With more volatility comes more noise around the markets. But I like to block it all. Instead, I like to remember what investors like Warren Buffett have to say. Without a doubt he is one of my favorite stock pickers.

His long-term approach to buying companies matches my investment strategy. In addition, in his eighty years of investing, he has given retail investors a lot of great advice.

One piece that has struck me is making investing as easy as possible. To achieve that, he says we should buy companies where we easily understand how they make money and add value. Over time, these companies tend to have strong players. In times of volatility, and for new investors, I think that message is very important.

Marks & Spencer

That's why I think Marks & Spencer (LSE: MKS) is a good stock to consider. The stock is up 61% over the past 12 months and 77% over the past five years, performing better than ever. FTSE 100.

That's not to say that business hasn't faced challenges along the way and won't continue to do so. The weak economic environment has posed a constant threat to M&S over the past few years. For example, we are not out of the woods for inflation. In addition, it was announced today that the UK economy failed to grow in July. That could affect consumer confidence.

However, as long-term shopping, I like the look of Marks & Spencer. First, as a retail giant, it is easy to understand how a business makes money.

In addition, it has made great progress in recent times in accountability. After falling behind its competition, a new strategy focused on improving both in-store and online presence revived the business.

Trading at a price-to-earnings ratio (P/E) of 17.1 and a forward P/E of 13.3, I think the stock also looks like a decent value.

Diageo

My second choice Diageo (LSE: DGE). Unlike Marks & Spencer, the drinks giant has suffered in recent times. It's down 24% over the past 12 months and 26% over the past five years.
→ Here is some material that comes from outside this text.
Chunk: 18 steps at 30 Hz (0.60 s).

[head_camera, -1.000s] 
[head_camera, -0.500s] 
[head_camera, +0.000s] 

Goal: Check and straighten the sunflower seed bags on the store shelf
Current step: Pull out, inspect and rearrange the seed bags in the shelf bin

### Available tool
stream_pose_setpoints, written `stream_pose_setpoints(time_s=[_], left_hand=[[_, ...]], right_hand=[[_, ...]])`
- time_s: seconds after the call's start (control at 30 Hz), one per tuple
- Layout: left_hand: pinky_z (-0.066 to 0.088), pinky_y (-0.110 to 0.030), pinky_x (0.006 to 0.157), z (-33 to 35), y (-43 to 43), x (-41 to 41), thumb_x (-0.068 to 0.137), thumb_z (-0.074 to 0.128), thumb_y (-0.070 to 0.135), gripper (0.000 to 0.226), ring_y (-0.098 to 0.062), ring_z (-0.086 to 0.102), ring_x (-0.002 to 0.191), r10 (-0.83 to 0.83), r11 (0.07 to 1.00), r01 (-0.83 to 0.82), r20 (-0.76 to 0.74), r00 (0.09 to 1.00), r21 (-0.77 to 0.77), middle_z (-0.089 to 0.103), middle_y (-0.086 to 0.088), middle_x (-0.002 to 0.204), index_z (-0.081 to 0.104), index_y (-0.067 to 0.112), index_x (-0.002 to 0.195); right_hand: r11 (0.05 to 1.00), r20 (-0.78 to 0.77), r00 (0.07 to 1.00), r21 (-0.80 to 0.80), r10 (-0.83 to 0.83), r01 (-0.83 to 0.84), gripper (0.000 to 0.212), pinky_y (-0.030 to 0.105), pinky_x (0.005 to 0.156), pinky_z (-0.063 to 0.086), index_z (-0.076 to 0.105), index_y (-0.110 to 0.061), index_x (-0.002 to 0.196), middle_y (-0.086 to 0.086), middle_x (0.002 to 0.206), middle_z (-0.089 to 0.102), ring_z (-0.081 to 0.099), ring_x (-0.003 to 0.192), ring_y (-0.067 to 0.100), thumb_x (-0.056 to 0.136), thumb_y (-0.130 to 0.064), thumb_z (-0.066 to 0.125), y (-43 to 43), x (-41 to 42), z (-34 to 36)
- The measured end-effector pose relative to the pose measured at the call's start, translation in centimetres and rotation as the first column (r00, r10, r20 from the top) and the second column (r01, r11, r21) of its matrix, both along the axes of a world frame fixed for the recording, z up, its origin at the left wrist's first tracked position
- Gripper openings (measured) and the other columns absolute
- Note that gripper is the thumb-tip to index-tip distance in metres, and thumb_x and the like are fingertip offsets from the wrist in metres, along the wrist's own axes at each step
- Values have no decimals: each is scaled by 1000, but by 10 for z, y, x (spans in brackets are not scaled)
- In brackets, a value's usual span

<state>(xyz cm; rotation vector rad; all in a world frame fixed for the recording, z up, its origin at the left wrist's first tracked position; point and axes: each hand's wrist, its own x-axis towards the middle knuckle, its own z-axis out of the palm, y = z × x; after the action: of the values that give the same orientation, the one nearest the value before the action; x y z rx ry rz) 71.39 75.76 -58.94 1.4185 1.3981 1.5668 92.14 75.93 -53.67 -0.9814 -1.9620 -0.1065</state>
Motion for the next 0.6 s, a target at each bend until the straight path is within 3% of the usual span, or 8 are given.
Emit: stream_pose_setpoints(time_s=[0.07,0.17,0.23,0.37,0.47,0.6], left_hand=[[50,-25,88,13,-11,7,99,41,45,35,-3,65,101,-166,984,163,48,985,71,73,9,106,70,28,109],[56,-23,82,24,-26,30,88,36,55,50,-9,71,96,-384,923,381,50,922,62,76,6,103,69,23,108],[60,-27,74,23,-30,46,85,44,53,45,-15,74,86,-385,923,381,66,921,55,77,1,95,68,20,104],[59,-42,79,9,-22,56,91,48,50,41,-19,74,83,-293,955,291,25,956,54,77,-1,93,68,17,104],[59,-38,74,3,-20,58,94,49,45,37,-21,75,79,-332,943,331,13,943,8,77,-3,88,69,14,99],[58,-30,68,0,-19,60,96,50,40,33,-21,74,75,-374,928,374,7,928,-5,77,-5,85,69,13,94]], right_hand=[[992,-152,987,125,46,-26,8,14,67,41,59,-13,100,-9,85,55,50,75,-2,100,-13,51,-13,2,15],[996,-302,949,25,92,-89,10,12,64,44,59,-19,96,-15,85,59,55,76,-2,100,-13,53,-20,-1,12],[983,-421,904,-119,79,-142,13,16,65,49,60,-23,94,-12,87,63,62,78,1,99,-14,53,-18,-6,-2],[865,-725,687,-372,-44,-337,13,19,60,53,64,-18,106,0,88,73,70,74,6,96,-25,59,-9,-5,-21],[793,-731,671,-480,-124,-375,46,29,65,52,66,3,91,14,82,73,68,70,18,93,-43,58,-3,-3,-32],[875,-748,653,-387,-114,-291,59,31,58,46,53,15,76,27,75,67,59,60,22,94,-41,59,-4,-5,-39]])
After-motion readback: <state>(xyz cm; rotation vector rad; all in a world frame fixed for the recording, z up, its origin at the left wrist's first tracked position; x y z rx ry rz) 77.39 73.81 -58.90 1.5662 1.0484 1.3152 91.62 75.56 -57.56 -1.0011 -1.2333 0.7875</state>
The main driver of its fall was a profit warning issued last year, which came after a decline in sales in Latin America and the Caribbean.

With the ongoing cost of living crisis, many consumers have decided to switch to cheaper alternatives from top-selling brands Diageo or to stop drinking altogether. Going forward, this will continue to be a threat.

But for investors with the big picture in mind, I think Diageo shares could be a steal. With top brands under its umbrella, I am confident that the business will thrive for years and decades to come. This is especially when we start to see some price cuts, which will improve spending.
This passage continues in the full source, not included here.